▸ Task to carry out
Each line of the data that includes "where" must be copied.

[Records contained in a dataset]
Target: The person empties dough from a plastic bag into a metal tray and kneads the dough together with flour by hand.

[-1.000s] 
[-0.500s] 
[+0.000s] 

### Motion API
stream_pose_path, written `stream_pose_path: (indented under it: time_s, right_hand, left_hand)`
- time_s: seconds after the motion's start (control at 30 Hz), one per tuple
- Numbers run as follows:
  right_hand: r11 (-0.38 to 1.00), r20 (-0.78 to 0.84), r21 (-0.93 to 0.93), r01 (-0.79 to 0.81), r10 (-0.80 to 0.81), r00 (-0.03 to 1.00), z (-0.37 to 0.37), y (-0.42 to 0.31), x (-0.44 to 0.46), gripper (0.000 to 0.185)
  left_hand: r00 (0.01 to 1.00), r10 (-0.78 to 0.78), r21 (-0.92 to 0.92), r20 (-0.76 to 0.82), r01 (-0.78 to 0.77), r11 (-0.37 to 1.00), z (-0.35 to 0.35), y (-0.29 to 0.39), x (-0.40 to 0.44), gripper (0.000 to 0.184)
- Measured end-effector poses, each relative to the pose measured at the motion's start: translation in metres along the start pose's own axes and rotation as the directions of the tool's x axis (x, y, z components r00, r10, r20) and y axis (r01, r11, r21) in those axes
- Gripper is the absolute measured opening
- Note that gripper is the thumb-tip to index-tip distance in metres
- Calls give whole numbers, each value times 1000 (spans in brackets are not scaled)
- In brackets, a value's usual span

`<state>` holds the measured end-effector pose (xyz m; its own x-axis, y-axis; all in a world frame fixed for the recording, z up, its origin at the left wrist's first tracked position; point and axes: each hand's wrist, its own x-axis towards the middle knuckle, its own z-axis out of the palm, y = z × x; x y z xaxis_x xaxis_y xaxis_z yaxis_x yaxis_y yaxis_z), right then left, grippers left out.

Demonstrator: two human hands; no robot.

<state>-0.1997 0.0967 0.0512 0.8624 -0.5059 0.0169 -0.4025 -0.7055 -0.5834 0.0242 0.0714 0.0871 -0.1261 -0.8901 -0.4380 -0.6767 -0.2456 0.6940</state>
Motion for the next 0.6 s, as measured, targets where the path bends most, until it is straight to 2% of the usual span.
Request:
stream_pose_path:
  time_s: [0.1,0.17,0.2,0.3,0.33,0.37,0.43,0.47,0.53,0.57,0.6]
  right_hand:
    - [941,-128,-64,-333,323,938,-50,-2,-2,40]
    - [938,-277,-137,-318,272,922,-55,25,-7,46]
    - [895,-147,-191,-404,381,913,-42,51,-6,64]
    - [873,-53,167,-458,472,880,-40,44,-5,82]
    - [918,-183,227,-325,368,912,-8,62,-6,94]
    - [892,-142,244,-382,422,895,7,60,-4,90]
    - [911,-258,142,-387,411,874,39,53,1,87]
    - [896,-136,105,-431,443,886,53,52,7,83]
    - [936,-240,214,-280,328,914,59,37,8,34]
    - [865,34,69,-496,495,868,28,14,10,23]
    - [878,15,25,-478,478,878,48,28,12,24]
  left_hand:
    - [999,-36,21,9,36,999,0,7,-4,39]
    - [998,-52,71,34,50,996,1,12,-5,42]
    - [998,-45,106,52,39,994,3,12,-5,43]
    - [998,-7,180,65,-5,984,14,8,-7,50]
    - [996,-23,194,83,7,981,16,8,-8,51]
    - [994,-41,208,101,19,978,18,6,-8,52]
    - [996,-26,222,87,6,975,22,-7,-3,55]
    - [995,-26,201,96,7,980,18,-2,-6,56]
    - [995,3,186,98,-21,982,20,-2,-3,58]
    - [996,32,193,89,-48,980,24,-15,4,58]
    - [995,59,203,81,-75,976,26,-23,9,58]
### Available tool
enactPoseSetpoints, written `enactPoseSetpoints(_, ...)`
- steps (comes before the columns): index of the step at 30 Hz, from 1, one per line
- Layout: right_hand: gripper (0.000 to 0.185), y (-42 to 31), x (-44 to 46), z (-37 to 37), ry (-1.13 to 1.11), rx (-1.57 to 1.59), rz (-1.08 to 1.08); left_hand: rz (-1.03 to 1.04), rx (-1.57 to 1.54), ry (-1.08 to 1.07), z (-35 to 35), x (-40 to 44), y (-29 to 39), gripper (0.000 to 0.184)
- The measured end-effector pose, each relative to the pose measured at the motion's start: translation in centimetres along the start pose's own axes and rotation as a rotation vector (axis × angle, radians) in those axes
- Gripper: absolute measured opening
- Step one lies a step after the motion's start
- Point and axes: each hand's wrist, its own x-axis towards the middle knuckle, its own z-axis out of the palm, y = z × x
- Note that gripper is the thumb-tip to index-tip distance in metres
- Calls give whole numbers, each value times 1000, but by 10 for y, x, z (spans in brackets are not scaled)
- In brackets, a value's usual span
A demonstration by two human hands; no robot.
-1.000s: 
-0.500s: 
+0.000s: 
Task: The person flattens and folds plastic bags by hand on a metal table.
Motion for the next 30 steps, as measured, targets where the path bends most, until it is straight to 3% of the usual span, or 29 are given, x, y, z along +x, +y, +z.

▸ Exercise solution
Motion for the next 0.6 s, as measured, targets where the path bends most, until it is straight to 2% of the usual span.
Motion for the next 30 steps, as measured, targets where the path bends most, until it is straight to 3% of the usual span, or 29 are given, x, y, z along +x, +y, +z.

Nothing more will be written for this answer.